# WORK INSTRUCTIONS
Look through the records below for the line holding "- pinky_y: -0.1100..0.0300". Write it out exactly, with each following line through the line holding "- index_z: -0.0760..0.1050".

*** Opening of MATERIAL PROVIDED ***

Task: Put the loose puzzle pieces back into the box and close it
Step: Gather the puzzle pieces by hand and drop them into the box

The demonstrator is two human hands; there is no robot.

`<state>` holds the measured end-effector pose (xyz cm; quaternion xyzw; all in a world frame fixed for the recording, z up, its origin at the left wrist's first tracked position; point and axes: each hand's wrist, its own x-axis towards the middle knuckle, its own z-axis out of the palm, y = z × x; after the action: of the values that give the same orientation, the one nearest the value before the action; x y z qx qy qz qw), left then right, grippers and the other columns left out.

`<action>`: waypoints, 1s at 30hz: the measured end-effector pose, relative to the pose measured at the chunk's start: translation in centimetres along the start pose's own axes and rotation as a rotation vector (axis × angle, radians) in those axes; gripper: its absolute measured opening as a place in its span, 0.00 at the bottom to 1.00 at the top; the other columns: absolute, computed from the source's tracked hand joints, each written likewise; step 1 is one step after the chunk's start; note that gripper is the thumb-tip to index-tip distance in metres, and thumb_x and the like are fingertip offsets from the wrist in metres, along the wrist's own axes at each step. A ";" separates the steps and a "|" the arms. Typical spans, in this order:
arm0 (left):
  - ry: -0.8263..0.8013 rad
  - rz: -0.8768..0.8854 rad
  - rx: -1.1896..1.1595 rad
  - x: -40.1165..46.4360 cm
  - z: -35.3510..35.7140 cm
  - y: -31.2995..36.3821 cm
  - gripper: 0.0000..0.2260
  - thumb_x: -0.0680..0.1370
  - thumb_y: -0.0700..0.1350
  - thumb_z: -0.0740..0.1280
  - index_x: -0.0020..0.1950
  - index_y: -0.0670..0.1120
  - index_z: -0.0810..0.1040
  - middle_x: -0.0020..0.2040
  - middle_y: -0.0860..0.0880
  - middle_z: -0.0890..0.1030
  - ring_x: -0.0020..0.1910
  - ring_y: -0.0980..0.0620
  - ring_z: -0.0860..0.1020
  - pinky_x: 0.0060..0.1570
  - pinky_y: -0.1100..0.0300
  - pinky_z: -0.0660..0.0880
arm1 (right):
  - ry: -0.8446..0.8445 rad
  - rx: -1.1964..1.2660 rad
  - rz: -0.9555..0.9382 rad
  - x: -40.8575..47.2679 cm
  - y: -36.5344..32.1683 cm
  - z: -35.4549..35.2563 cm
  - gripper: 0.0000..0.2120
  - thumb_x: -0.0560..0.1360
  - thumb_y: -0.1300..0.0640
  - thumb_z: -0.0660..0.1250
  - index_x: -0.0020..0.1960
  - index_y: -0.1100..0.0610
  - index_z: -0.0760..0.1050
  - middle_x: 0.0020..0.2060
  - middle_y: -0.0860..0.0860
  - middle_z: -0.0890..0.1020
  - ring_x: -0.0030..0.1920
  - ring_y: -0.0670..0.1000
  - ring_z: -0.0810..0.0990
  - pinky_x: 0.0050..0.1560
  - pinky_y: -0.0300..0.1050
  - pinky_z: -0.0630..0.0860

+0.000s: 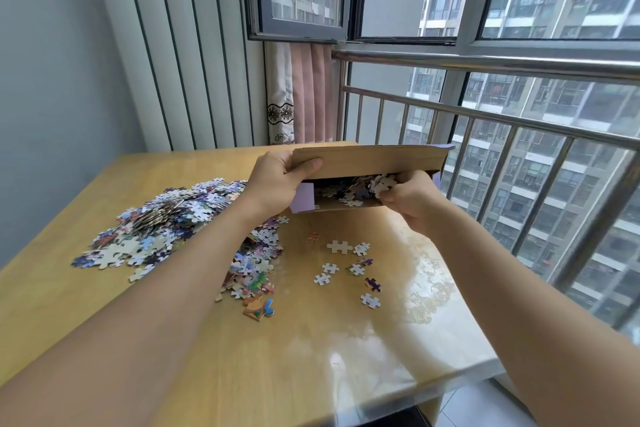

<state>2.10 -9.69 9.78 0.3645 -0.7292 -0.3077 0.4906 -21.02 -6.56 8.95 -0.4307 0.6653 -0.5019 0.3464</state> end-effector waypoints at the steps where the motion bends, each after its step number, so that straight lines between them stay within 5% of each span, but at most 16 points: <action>1: -0.001 0.001 -0.005 0.0 0.0 0.1 0.09 0.80 0.46 0.69 0.58 0.46 0.83 0.50 0.54 0.84 0.47 0.65 0.79 0.48 0.74 0.73 | 0.040 -0.065 -0.042 0.1 0.1 -0.1 0.07 0.72 0.69 0.71 0.49 0.64 0.76 0.52 0.60 0.82 0.52 0.58 0.82 0.57 0.54 0.81; 4: -0.003 -0.004 -0.032 0.1 0.0 0.4 0.06 0.80 0.46 0.69 0.55 0.49 0.83 0.51 0.53 0.84 0.49 0.60 0.80 0.51 0.71 0.75 | 0.112 -0.249 -0.223 0.0 0.5 -0.3 0.07 0.72 0.63 0.75 0.47 0.64 0.81 0.43 0.56 0.84 0.43 0.54 0.82 0.39 0.45 0.77; 8: -0.005 -0.009 -0.057 0.1 0.0 0.6 0.06 0.80 0.45 0.69 0.55 0.50 0.83 0.50 0.55 0.84 0.47 0.67 0.80 0.50 0.73 0.74 | 0.177 -0.482 -0.443 0.1 1.1 -0.5 0.07 0.75 0.60 0.73 0.42 0.60 0.77 0.34 0.48 0.78 0.34 0.44 0.73 0.31 0.35 0.65; 14: -0.002 -0.023 -0.091 1.0 -0.7 0.9 0.06 0.80 0.45 0.69 0.56 0.51 0.82 0.52 0.54 0.85 0.53 0.58 0.81 0.58 0.66 0.75 | -0.020 -0.732 -0.664 0.2 0.1 -1.7 0.09 0.81 0.58 0.64 0.53 0.61 0.79 0.43 0.55 0.83 0.41 0.56 0.77 0.38 0.48 0.68; 17: 0.029 -0.024 -0.182 1.8 -1.5 2.0 0.06 0.81 0.42 0.68 0.55 0.51 0.81 0.49 0.58 0.84 0.48 0.66 0.81 0.52 0.72 0.74 | -0.205 -0.806 -0.776 -0.3 -2.3 -3.2 0.16 0.76 0.54 0.73 0.62 0.57 0.80 0.54 0.50 0.84 0.52 0.50 0.80 0.53 0.47 0.76; 20: 0.102 -0.051 -0.280 2.6 -2.1 2.8 0.06 0.81 0.41 0.67 0.57 0.48 0.81 0.48 0.58 0.84 0.44 0.68 0.81 0.48 0.74 0.74 | -0.134 -1.040 -0.952 0.1 -3.5 -3.6 0.19 0.73 0.54 0.77 0.63 0.56 0.81 0.62 0.49 0.82 0.63 0.51 0.78 0.65 0.49 0.74; 23: 0.204 -0.079 -0.335 3.6 -2.5 4.2 0.07 0.81 0.45 0.67 0.58 0.46 0.80 0.48 0.56 0.84 0.46 0.62 0.81 0.47 0.71 0.75 | 0.066 -0.973 -1.182 0.8 -5.0 -3.8 0.07 0.76 0.63 0.73 0.52 0.58 0.86 0.58 0.53 0.84 0.61 0.59 0.80 0.62 0.56 0.77; 26: 0.279 -0.075 -0.281 4.8 -3.2 5.3 0.07 0.82 0.52 0.65 0.53 0.50 0.78 0.49 0.53 0.83 0.49 0.56 0.80 0.50 0.63 0.75 | 0.262 -0.861 -1.286 0.7 -7.9 -4.1 0.05 0.76 0.62 0.72 0.49 0.57 0.86 0.51 0.52 0.86 0.53 0.56 0.81 0.53 0.52 0.80; 30: 0.253 -0.108 -0.232 5.1 -3.3 5.6 0.07 0.83 0.53 0.62 0.49 0.52 0.76 0.45 0.51 0.81 0.46 0.51 0.79 0.49 0.59 0.75 | 0.214 -0.932 -1.281 -0.1 -8.9 -3.4 0.04 0.74 0.62 0.73 0.45 0.56 0.87 0.44 0.49 0.87 0.48 0.55 0.81 0.47 0.51 0.79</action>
<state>2.63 -11.20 17.90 0.3796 -0.6006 -0.3674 0.6002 -22.07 -6.35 18.45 -0.7791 0.4594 -0.3121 -0.2907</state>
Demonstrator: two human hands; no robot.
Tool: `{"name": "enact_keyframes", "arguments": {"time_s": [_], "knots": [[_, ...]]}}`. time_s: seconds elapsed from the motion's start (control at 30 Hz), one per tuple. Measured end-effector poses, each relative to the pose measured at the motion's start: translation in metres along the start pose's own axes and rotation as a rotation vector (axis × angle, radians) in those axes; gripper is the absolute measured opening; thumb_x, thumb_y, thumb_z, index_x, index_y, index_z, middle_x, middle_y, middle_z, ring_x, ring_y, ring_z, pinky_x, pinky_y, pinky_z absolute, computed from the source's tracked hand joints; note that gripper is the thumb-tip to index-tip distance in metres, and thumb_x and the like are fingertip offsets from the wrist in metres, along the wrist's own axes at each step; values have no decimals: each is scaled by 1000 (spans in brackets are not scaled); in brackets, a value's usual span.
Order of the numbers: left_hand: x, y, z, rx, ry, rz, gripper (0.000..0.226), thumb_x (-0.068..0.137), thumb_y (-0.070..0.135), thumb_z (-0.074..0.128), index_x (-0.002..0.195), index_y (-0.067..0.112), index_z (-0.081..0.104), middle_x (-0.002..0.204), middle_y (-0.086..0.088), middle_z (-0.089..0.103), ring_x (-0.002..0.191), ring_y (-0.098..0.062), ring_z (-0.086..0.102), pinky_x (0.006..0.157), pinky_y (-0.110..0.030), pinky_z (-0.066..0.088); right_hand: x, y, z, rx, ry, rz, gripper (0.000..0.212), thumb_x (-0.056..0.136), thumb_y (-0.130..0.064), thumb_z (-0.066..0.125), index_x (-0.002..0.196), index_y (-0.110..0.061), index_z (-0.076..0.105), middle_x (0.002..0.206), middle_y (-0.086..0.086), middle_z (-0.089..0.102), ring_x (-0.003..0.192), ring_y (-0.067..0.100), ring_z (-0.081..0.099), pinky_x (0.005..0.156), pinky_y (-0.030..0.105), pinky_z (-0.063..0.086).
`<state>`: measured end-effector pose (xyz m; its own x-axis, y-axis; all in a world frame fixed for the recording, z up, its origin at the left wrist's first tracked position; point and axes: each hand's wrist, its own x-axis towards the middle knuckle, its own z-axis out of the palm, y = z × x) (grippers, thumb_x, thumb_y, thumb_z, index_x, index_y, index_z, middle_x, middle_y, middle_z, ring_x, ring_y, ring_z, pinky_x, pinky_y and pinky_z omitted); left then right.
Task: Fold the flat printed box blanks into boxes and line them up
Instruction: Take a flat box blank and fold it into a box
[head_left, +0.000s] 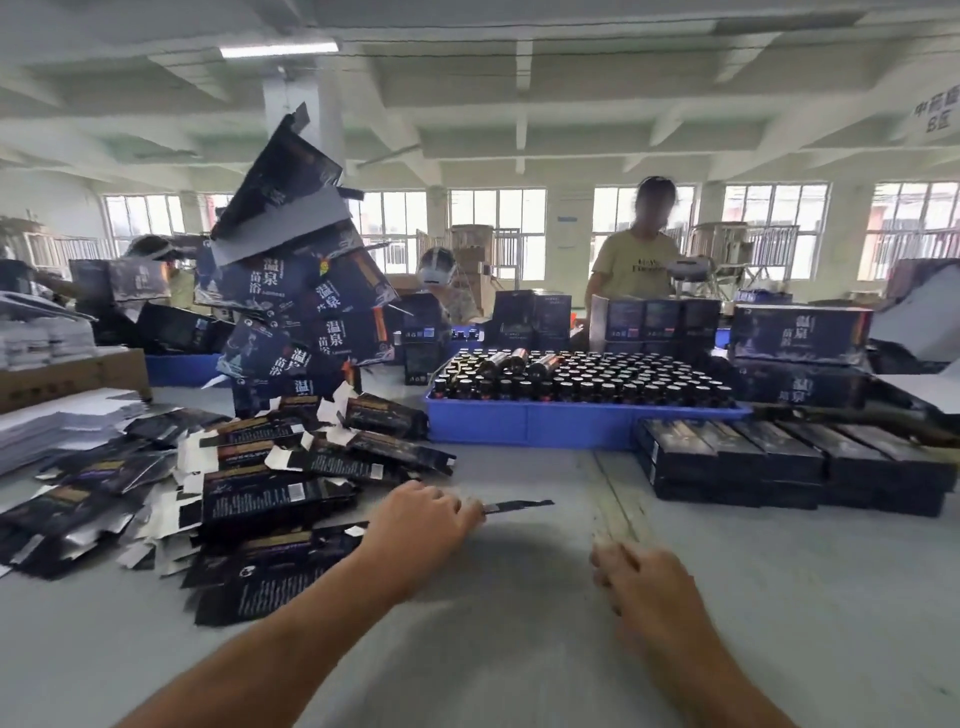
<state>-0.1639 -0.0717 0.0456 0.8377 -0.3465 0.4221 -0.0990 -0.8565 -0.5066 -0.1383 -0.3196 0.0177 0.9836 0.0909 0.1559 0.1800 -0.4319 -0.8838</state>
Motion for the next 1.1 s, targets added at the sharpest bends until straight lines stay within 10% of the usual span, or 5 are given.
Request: {"name": "enact_keyframes", "arguments": {"time_s": [0.17,0.3,0.5,0.8,1.1], "knots": [[-36,49,-37,-175,168,172,51,73,23,83,120,23,65,106,4,74,92,-18,72,76,-33,59,-6,-13,-15,612,-154,360,30,96,-37,66,100,-7,66,84,13,77,76,31,75,53,31,57],[-50,69,-53,-316,171,38,37,94,45,50,123,30,67,128,-3,67,116,-23,65,93,-37,55,-10,-13,-10,581,-113,235,17,88,4,66,99,-8,70,88,16,74,74,28,73,55,34,59],[-58,59,-39,-524,-108,-236,112,77,86,47,149,42,-26,164,6,-22,150,-12,-23,114,-31,-22,-18,-20,-6,484,-228,19,35,90,-4,69,122,-18,65,99,7,78,91,29,76,86,56,59],[-69,37,-38,-561,70,-281,110,76,77,54,158,31,-4,156,7,27,139,-14,20,119,-32,15,-31,-30,-3,565,-333,44,26,98,-43,58,101,-25,76,98,5,78,87,25,76,66,34,60],[-69,40,-46,-432,229,-260,76,78,66,59,138,21,46,136,3,53,123,-20,52,99,-41,42,-42,-34,-4,437,-238,-166,9,91,-10,70,92,-12,62,89,2,77,81,18,76,65,26,59]]}}
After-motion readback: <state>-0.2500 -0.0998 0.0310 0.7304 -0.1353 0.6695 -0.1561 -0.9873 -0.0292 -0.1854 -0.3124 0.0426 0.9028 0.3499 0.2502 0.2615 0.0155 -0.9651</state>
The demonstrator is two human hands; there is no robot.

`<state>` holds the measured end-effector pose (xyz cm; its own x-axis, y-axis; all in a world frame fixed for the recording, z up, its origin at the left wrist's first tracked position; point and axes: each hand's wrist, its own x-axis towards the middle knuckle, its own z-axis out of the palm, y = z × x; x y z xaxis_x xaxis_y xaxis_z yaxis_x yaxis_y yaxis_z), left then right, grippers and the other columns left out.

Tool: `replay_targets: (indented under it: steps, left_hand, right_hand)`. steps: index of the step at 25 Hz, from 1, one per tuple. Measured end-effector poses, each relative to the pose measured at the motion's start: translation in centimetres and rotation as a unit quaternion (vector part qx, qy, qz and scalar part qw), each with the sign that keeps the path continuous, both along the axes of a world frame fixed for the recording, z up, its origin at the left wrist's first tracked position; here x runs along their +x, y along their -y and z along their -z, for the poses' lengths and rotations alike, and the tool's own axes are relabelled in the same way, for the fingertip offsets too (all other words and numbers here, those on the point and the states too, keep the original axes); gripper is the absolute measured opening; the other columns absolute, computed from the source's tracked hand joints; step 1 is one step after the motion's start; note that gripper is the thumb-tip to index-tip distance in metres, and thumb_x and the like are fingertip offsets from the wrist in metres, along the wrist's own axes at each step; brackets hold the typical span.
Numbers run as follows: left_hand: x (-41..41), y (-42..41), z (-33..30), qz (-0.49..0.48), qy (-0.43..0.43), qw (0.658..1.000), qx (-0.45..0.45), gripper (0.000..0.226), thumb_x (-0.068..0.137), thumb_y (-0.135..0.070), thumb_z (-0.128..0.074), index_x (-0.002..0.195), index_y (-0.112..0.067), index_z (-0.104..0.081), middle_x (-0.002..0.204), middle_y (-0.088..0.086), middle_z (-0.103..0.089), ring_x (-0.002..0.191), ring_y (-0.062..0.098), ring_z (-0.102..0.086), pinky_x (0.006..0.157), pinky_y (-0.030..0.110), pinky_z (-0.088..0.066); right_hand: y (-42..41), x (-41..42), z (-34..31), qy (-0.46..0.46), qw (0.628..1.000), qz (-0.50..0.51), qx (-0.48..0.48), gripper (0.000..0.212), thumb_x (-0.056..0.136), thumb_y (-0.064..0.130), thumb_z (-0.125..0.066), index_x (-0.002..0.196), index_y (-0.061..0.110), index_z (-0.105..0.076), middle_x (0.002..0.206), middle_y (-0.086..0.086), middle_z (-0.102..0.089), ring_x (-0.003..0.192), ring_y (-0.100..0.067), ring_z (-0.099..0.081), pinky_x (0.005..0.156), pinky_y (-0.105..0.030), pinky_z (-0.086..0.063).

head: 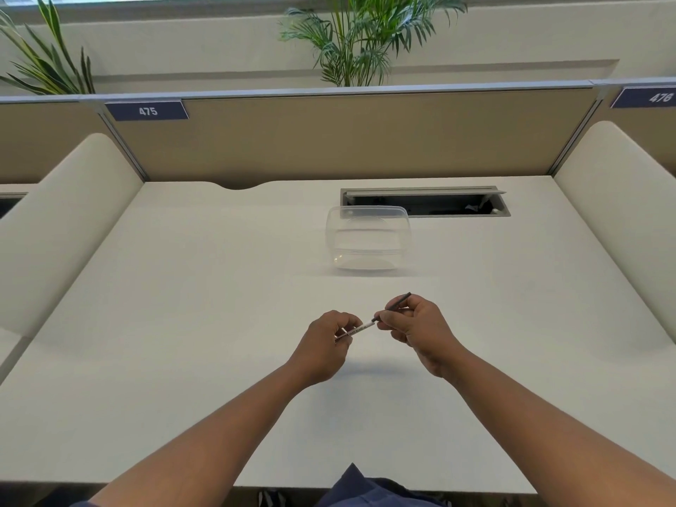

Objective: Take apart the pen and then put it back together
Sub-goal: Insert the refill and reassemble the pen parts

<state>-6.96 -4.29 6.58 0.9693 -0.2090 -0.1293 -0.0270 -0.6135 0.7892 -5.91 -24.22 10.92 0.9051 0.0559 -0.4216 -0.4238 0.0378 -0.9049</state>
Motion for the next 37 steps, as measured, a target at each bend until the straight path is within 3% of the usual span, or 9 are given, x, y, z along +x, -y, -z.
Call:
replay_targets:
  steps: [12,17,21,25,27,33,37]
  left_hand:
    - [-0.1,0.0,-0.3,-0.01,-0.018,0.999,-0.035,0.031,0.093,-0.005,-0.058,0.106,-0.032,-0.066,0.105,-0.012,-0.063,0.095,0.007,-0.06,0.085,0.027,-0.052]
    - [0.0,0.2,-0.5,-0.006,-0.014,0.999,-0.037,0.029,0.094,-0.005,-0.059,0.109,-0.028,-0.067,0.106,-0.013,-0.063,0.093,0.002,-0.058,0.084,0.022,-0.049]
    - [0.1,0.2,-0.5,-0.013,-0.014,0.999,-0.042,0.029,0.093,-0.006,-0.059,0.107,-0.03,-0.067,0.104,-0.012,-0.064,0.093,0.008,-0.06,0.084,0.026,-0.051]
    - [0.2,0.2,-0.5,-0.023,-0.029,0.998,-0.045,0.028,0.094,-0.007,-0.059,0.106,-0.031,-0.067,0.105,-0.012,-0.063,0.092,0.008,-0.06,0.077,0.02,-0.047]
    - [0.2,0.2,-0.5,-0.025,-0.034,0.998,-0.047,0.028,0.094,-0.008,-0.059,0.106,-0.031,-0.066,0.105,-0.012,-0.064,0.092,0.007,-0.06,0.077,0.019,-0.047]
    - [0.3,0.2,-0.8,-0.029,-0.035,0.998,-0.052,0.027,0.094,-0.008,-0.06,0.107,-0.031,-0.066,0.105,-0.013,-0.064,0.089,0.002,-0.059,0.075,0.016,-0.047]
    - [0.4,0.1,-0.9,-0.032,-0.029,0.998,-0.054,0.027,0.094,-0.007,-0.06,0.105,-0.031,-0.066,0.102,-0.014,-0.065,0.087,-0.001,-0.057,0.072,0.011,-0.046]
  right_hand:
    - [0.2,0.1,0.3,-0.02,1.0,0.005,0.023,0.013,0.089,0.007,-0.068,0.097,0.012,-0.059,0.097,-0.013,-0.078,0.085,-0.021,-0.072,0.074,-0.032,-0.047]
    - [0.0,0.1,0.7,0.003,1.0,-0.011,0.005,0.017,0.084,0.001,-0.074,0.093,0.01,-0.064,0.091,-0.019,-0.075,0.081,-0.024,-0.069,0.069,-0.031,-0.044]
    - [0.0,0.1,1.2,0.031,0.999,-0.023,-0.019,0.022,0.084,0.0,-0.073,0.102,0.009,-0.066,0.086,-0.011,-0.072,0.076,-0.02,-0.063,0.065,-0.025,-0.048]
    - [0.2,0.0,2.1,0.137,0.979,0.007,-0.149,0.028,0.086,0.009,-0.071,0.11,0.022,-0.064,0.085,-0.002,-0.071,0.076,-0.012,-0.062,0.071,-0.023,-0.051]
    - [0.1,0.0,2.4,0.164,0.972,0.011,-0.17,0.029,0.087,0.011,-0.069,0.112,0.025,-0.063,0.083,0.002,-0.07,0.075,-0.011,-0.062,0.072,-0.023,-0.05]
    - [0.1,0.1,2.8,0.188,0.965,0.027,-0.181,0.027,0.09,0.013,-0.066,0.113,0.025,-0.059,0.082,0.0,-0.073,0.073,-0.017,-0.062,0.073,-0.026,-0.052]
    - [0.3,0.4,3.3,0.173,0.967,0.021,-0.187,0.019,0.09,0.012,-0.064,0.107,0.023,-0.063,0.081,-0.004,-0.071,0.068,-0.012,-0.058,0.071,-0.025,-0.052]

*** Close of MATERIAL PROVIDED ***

# EXERCISE OUTPUT
  - pinky_y: -0.1100..0.0300
  - pinky_z: -0.0660..0.0880
arm1 (right):
  - ry: -0.8446..0.8445 rad
  - rx: -1.1964..1.2660 rad
  - rz: -0.9555..0.9382 rad
  - x: -40.8575..47.2679 cm
  - y: -36.5344..32.1683 cm
  - z: -35.4549..35.2563 cm
  - gripper: 0.0000..0.2120
  - thumb_x: -0.0560..0.1360
  - thumb_y: -0.1300..0.0640
  - thumb_z: -0.0660..0.1250
  - index_x: -0.0020..0.1960
  - index_y: -0.1100..0.0610
  - index_z: -0.0760..0.1050

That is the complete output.